• Your instructions:
Give the listing again word for word. Skip the pictures.

⟨

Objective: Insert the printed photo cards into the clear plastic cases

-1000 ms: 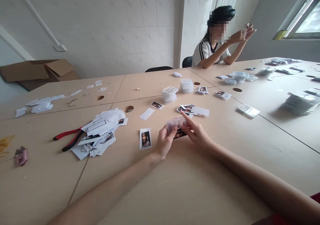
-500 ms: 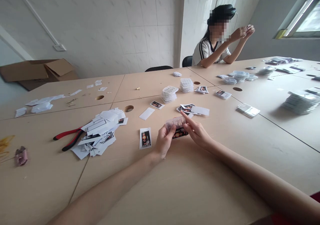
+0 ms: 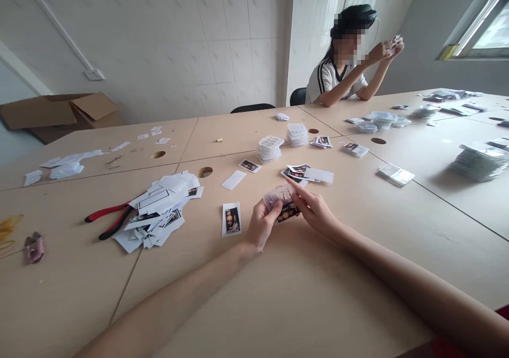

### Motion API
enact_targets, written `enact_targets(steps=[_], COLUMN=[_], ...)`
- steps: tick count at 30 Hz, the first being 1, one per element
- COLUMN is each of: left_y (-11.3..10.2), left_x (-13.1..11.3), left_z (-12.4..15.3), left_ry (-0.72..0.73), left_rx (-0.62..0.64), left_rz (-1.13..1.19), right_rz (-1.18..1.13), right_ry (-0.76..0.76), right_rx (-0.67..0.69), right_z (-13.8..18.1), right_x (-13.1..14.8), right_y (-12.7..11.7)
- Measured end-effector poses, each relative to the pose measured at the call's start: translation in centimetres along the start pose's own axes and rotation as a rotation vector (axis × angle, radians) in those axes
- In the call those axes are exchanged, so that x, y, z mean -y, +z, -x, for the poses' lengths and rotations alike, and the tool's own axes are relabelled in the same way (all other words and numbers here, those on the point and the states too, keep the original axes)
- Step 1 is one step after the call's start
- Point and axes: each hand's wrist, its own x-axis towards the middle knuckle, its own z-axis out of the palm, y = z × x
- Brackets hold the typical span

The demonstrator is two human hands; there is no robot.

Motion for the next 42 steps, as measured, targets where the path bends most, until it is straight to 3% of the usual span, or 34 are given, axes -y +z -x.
enact_targets(steps=[5,10,14,19,24,26,30,35,39,42], left_y=[-0.2,-0.1,-0.1,-0.3,-0.1,-0.1,0.0,0.2,0.2,0.2], left_x=[0.2,0.1,0.1,0.2,-0.1,-0.3,-0.4,-0.4,-0.6,-0.6], left_z=[-0.1,0.1,0.1,-0.1,-0.1,0.1,0.4,0.5,0.4,0.3], left_ry=[0.015,-0.010,-0.002,0.009,0.053,0.035,-0.032,-0.018,0.002,0.009], left_rx=[-0.044,0.002,-0.007,-0.059,-0.085,-0.043,0.160,0.211,0.230,0.228], left_rz=[-0.022,0.029,0.019,-0.013,-0.052,-0.121,-0.233,-0.335,-0.354,-0.343], right_rz=[-0.054,-0.009,-0.013,-0.164,-0.387,-0.469,-0.559,-0.396,-0.181,-0.156], right_ry=[0.015,0.012,0.016,0.043,0.125,0.171,0.252,0.161,0.109,0.084], right_rx=[0.086,-0.020,-0.031,0.094,-0.048,-0.104,-0.190,-0.110,-0.130,-0.116], right_z=[0.1,0.0,0.0,0.0,-0.1,-0.2,-0.1,0.4,0.8,0.8], right_x=[-0.1,-0.2,-0.3,0.0,0.5,0.7,1.5,2.2,2.1,2.0], right_y=[0.1,0.2,0.0,0.1,0.5,0.4,0.1,0.2,0.4,0.3])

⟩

• Answer for this exercise:
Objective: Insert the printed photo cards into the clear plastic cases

-1000 ms: 
-500 ms: 
+0 ms: 

### Motion API
enact_targets, written `enact_targets(steps=[_], COLUMN=[_], ...)`
- steps: tick count at 30 Hz, the first being 1, one per element
- COLUMN is each of: left_y (-11.3..10.2), left_x (-13.1..11.3), left_z (-12.4..15.3), left_ry (-0.72..0.73), left_rx (-0.62..0.64), left_rz (-1.13..1.19), right_rz (-1.18..1.13), right_ry (-0.76..0.76), right_rx (-0.67..0.69), right_z (-13.8..18.1), right_x (-13.1..14.8), right_y (-12.7..11.7)
- Measured end-effector poses, each relative to the pose measured at the call's start: translation in centimetres along the start pose's own axes and rotation as a rotation vector (axis × angle, radians) in those axes
- In the call those axes are exchanged, so that x, y, z mean -y, +z, -x, for the poses' lengths and rotations alike, and the tool's own axes are relabelled in the same way (all other words and numbers here, those on the point and the states too, keep the original axes)
- Step 1 is one step after the call's start
- Point and axes: each hand's wrist, its own x-axis towards the middle knuckle, its own z-axis out of the palm, y = z × x
- Brackets hold the typical span

The demonstrator is two human hands; there is no robot.

Motion for the next 42 steps, as measured, targets where the path bends most, until it is straight to 3% of the usual span, or 34 are given, axes -y +z -x.
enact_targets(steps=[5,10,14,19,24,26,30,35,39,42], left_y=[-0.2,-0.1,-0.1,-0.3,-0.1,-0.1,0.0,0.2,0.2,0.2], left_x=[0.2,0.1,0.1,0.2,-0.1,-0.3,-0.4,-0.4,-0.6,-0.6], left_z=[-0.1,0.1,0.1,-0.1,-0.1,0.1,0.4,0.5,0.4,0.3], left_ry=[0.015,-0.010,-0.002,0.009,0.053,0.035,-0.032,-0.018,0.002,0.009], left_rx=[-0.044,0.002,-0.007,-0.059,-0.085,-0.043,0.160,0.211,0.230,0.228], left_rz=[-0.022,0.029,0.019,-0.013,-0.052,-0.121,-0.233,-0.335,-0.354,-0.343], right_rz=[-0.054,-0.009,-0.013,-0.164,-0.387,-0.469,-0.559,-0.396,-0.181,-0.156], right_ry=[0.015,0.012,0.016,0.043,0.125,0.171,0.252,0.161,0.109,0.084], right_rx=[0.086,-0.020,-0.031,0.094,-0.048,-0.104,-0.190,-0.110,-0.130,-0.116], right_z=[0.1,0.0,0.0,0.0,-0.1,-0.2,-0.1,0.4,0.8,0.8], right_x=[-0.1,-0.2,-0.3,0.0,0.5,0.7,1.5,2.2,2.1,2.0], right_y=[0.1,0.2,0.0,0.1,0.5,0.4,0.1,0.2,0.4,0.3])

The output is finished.